User Story #2: High school civics & US history teacher, Chris. He is wants to assign the students to search the archive to find primary source documents from the McCarthy era. Students will have a list of topics and names to choose from as their research areas. Chris tests the site to see if it will be useful to his students. Chris uses the simple search box to search for both topics such as ‘treason’ and ‘democracy’. Chris uses the advanced search options to combine topics with names.  Chris is looking for clean results pages, the option to save and export searches, and help with citation.

User Story #3: American Political Scientist, Jennie, doing research on US government responses during periods of perceived national security threats. Specifically, she is interested in the Foreign Intelligence Surveillance Courts (FISC), which are closed courts. Jennie wants to read about now-released documents that record the conduct of closed courts. Jennie wants to do mixture of qualitative and quantitative analysis. Qualitative: Jennie uses the advanced search to specify she wants only to look at hearings that have been identified in the category as ‘closed’ hearings, then does the same to specify only ‘open’ hearings. Quantitative: Jennie uses API and follows the prompts to extract data with the category ‘closed’ and date filter to do a statistical analysis of number of closed trials by year and how/if correlated to outside events.

Skillset, Sarah

Developer–I’m pretty sure I have no skills in this area. Basic HTML and the ability to write SQL queries just about covers it. I am going to quote Chris M, who summed up my feelings on this role perfectly “Relatively little experience in this area and so I fear that this would be biting off more than I could chew. I have interest in learning alongside my team’s developer, but in the interest of efficiency, I’m probably not the team member best suited for this role.”

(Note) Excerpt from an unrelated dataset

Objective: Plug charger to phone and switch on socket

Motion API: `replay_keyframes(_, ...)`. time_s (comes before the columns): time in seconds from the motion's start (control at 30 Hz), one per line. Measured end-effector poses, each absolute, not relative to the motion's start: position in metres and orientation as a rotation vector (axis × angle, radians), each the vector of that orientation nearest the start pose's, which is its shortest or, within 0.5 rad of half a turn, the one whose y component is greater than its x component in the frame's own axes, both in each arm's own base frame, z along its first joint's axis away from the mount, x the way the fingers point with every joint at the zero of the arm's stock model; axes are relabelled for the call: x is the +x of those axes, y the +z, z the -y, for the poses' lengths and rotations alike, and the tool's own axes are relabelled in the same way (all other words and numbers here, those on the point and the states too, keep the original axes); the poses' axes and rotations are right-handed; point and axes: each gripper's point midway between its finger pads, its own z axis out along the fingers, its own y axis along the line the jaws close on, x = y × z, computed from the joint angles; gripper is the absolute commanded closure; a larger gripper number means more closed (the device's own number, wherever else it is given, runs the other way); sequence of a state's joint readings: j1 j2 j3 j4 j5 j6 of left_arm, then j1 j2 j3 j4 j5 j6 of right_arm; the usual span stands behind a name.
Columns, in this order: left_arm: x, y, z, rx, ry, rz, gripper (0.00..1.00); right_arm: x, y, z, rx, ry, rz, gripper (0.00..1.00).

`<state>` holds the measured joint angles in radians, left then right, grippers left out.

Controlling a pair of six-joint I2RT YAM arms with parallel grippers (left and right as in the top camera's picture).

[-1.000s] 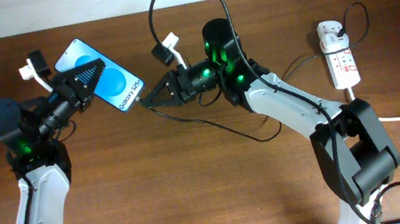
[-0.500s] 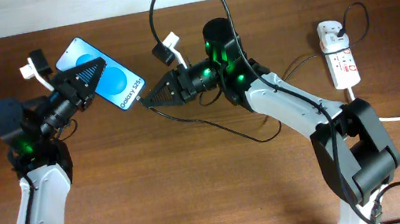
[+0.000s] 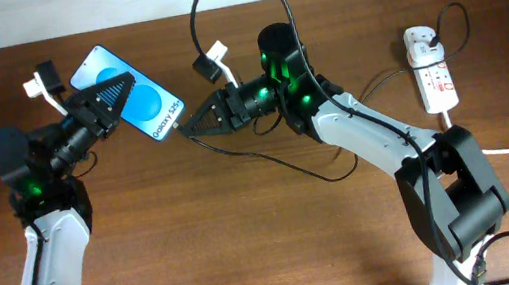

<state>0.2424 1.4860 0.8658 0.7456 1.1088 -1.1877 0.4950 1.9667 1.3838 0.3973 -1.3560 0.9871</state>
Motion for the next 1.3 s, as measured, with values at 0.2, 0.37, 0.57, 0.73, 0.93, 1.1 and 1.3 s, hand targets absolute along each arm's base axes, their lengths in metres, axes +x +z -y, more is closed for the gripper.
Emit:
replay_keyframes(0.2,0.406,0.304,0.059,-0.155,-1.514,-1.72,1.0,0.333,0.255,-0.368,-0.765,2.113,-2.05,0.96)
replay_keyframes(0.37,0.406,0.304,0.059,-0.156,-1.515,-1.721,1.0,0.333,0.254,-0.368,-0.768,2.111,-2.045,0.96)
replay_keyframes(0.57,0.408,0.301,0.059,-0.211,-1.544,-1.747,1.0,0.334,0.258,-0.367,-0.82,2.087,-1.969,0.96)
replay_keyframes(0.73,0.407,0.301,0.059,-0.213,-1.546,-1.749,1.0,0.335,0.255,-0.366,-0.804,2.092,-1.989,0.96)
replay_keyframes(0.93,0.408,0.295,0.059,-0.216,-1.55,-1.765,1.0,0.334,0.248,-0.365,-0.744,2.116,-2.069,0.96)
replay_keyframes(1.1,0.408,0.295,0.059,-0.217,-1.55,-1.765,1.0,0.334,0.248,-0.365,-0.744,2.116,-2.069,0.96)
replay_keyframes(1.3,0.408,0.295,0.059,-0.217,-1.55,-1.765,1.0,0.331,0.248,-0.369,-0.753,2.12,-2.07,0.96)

Outreach–I have social media accounts. Occasionally I use them. Definitely a growth area for me.

Designer–This is the role that interests me the most. I have some basic design program knowledge–Photoshop, InDesign etc. I critique usability and web design all the time, so I’d like try and put my $ where my mouth is and move beyond critique. As a quilter and a former pastry chef, I have experience working in some really different visual languages.

Program Manager–I love to make lists & organize things. I run super-efficient meetings. I’m goal oriented and good at problem solving. I think this is my strongest skill area.

Hacking Scholarship, Planned Obsolescence & the ACRL Framework

On Friday I went to a talk about the new ACRL (Association of College & Research Libraries) information literacy guidelines. The guidelines currently in place are officially titled Information Literacy Competency Standards for Higher Education and are a rubric of points, subpoints and subsubpoints that guide librarians in teaching and evaluating information literacy. The proposed new guidelines (still under review) are titled Framework for Information Literacy for Higher Education and are based on threshold concepts “which are those ideas in any discipline that are passageways or portals to enlarged understanding or ways of thinking and practicing within that discipline.” (line 26)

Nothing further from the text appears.